The kid nodded, poured him another drink.

Nathan sipped reflectively. He didn't think Pearl Jarvis was the kind of girl who would be very happy sitting by herself in her room all evening, but maybe she was worn out from her trip.

He wondered if Spain would drive up himself, and how long it might take him-assuming he started right away. No more than six hours surely?

Abruptly, Nathan was tired. Why not leave it to Spain? He could go up to his room and grab forty winks-which was about all he could sleep these days.

He paid for his drinks, started to rise, and then sat back down as two men entered the taproom. He saw the kid open his mouth to protest, and then give it up. He understood why.

They looked like Tinseltown's idea of hoods-or comic relief. One was bald and burly. The other looked sort of like Harpo Marx, blunt featured with lots of light, fuzzy hair. They

sat down at one of the high-backed booths. Nathan caught the eye of the bald-headed man. Nathan nodded politely. The man nodded back.

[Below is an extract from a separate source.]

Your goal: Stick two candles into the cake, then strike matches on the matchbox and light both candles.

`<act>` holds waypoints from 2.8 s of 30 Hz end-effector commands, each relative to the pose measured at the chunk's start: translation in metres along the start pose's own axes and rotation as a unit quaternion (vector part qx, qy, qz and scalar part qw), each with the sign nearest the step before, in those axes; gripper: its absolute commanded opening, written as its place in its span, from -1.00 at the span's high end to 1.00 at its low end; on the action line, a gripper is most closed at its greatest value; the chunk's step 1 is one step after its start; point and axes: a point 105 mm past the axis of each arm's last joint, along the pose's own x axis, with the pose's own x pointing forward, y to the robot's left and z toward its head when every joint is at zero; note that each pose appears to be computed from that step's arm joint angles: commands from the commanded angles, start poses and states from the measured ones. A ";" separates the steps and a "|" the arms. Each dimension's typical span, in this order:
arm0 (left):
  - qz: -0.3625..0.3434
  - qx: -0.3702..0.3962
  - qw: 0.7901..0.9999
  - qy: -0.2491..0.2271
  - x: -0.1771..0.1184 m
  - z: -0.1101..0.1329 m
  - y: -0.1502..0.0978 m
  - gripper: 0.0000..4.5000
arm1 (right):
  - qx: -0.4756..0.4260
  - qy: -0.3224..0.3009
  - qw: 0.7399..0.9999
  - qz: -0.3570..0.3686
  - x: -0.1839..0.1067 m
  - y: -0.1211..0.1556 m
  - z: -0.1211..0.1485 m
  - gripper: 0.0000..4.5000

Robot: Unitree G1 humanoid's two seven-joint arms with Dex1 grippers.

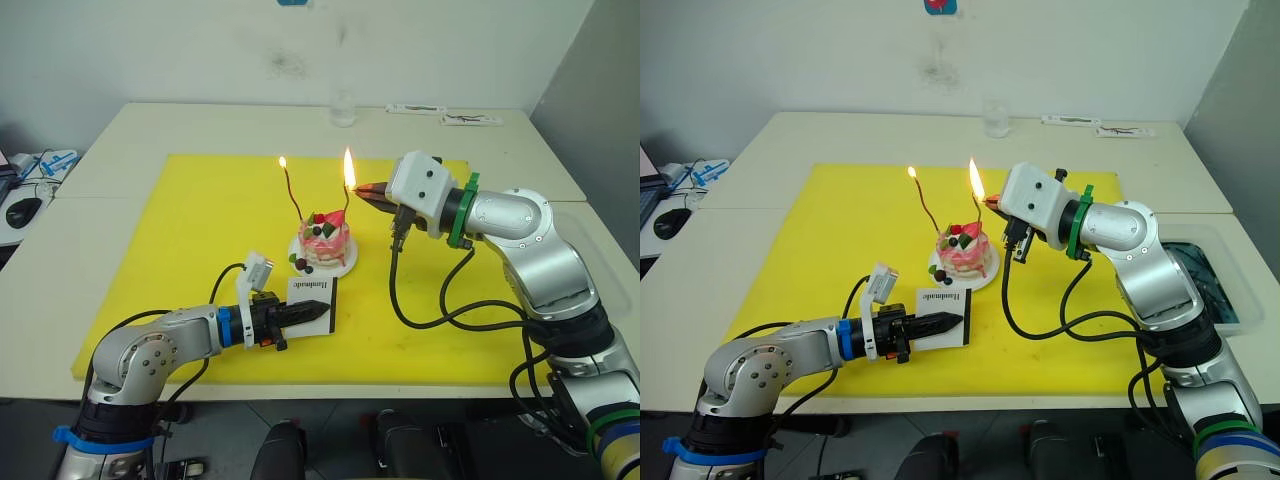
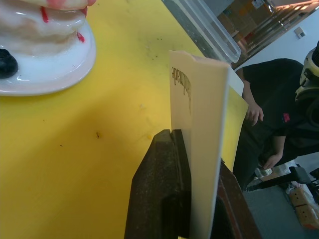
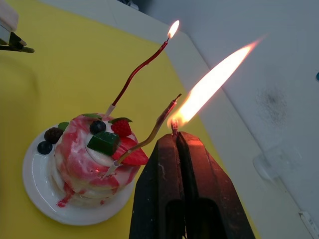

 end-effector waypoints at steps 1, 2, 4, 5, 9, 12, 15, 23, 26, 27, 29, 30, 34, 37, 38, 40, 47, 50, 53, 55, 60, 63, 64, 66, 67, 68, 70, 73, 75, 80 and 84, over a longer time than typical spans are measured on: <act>-0.014 0.015 1.000 -0.008 0.001 0.004 -0.005 1.00 | -0.029 -0.022 0.999 -0.009 -0.002 -0.006 0.016 0.98; -0.014 0.015 1.000 -0.008 0.001 0.004 -0.005 1.00 | -0.030 -0.022 0.999 -0.009 -0.003 -0.006 0.016 0.98; -0.015 0.015 1.000 -0.007 0.001 0.004 -0.005 1.00 | -0.032 -0.022 0.999 -0.008 -0.004 -0.008 0.017 0.98; -0.015 0.015 1.000 -0.007 0.002 0.004 -0.005 1.00 | -0.033 -0.022 0.999 -0.008 -0.004 -0.008 0.017 0.98; -0.017 0.015 1.000 -0.006 0.002 0.004 -0.006 1.00 | -0.035 -0.022 0.999 -0.006 -0.005 -0.008 0.019 0.98; -0.018 0.015 1.000 -0.005 0.002 0.004 -0.006 1.00 | -0.036 -0.023 0.999 -0.004 -0.005 -0.007 0.020 0.98; -0.018 0.015 1.000 -0.005 0.002 0.004 -0.006 1.00 | -0.036 -0.023 0.999 -0.004 -0.005 -0.007 0.020 0.98; -0.018 0.015 1.000 -0.004 0.002 0.004 -0.006 1.00 | -0.036 -0.024 0.999 -0.004 -0.005 -0.006 0.021 0.98; -0.018 0.016 1.000 -0.004 0.002 0.004 -0.006 1.00 | -0.036 -0.024 0.999 -0.004 -0.005 -0.006 0.021 0.98; -0.019 0.016 1.000 -0.004 0.002 0.004 -0.006 1.00 | -0.036 -0.024 0.999 -0.005 -0.005 -0.006 0.021 0.98; -0.019 0.015 1.000 -0.004 0.002 0.004 -0.006 1.00 | -0.036 -0.025 0.999 -0.006 -0.005 -0.007 0.021 0.98; -0.019 0.015 1.000 -0.004 0.002 0.004 -0.006 1.00 | -0.036 -0.025 0.999 -0.006 -0.005 -0.007 0.021 0.98; -0.021 0.015 1.000 -0.004 0.004 0.004 -0.006 1.00 | -0.037 -0.024 0.999 -0.009 -0.008 -0.008 0.021 0.98; -0.021 0.015 1.000 -0.005 0.004 0.005 -0.005 1.00 | -0.037 -0.023 0.999 -0.013 -0.011 -0.010 0.021 0.98; -0.022 0.016 1.000 -0.006 0.005 0.006 -0.005 1.00 | -0.037 -0.022 0.999 -0.015 -0.012 -0.011 0.021 0.98; -0.023 0.016 1.000 -0.008 0.006 0.008 -0.005 1.00 | -0.037 -0.020 0.999 -0.021 -0.015 -0.014 0.020 0.98; -0.037 0.012 0.999 -0.010 0.011 0.010 -0.008 1.00 | -0.014 0.015 0.998 -0.057 -0.042 -0.019 0.007 0.98; -0.046 0.010 0.999 -0.007 0.013 0.010 -0.011 1.00 | 0.002 0.051 0.995 -0.090 -0.063 -0.023 -0.008 0.98; -0.055 0.008 0.998 -0.002 0.013 0.008 -0.014 1.00 | 0.019 0.092 0.986 -0.136 -0.089 -0.029 -0.024 0.98; -0.059 0.007 0.998 0.000 0.014 0.006 -0.016 1.00 | 0.028 0.118 0.979 -0.162 -0.106 -0.032 -0.034 0.98; -0.070 0.002 0.998 0.006 0.017 0.001 -0.019 1.00 | 0.056 0.201 0.943 -0.259 -0.166 -0.042 -0.068 0.98; -0.074 0.000 0.997 0.007 0.019 0.000 -0.020 1.00 | 0.066 0.256 0.917 -0.299 -0.198 -0.040 -0.095 0.98; -0.076 -0.001 0.997 0.007 0.021 0.000 -0.021 1.00 | 0.071 0.270 0.908 -0.313 -0.207 -0.039 -0.103 0.98; -0.079 -0.001 0.997 0.005 0.023 0.000 -0.022 1.00 | 0.074 0.293 0.896 -0.326 -0.219 -0.036 -0.117 0.98; -0.080 -0.001 0.997 0.004 0.024 0.000 -0.022 1.00 | 0.084 0.306 0.887 -0.336 -0.227 -0.034 -0.125 0.98; -0.081 -0.002 0.997 0.003 0.025 0.000 -0.022 1.00 | 0.092 0.317 0.880 -0.341 -0.232 -0.032 -0.132 0.98; -0.082 -0.003 0.997 0.002 0.026 -0.001 -0.023 1.00 | 0.104 0.334 0.871 -0.345 -0.240 -0.029 -0.143 0.98; -0.082 -0.004 0.997 -0.001 0.028 -0.001 -0.023 1.00 | 0.130 0.349 0.856 -0.358 -0.248 -0.025 -0.156 0.98; -0.082 -0.005 0.997 -0.002 0.028 -0.001 -0.023 1.00 | 0.145 0.353 0.847 -0.370 -0.252 -0.025 -0.160 0.81; -0.079 -0.008 0.997 -0.003 0.028 -0.002 -0.023 1.00 | 0.156 0.345 0.842 -0.385 -0.253 -0.027 -0.160 0.08; -0.073 -0.010 0.997 -0.003 0.027 -0.002 -0.021 1.00 | 0.137 0.333 0.846 -0.393 -0.251 -0.033 -0.154 -0.57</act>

He seemed vaguely familiar to Nathan. He studied the pair a longer moment; neither man paid any further attention to him, and yet … the hair prickled at the back of his neck; a feeling that had saved his skin more than once.

The youthful bartender went over to take their drink orders, and Nathan nodded goodnight to him, and went upstairs, conscious of two pairs of unfriendly eyes pinned to his shoulder blades.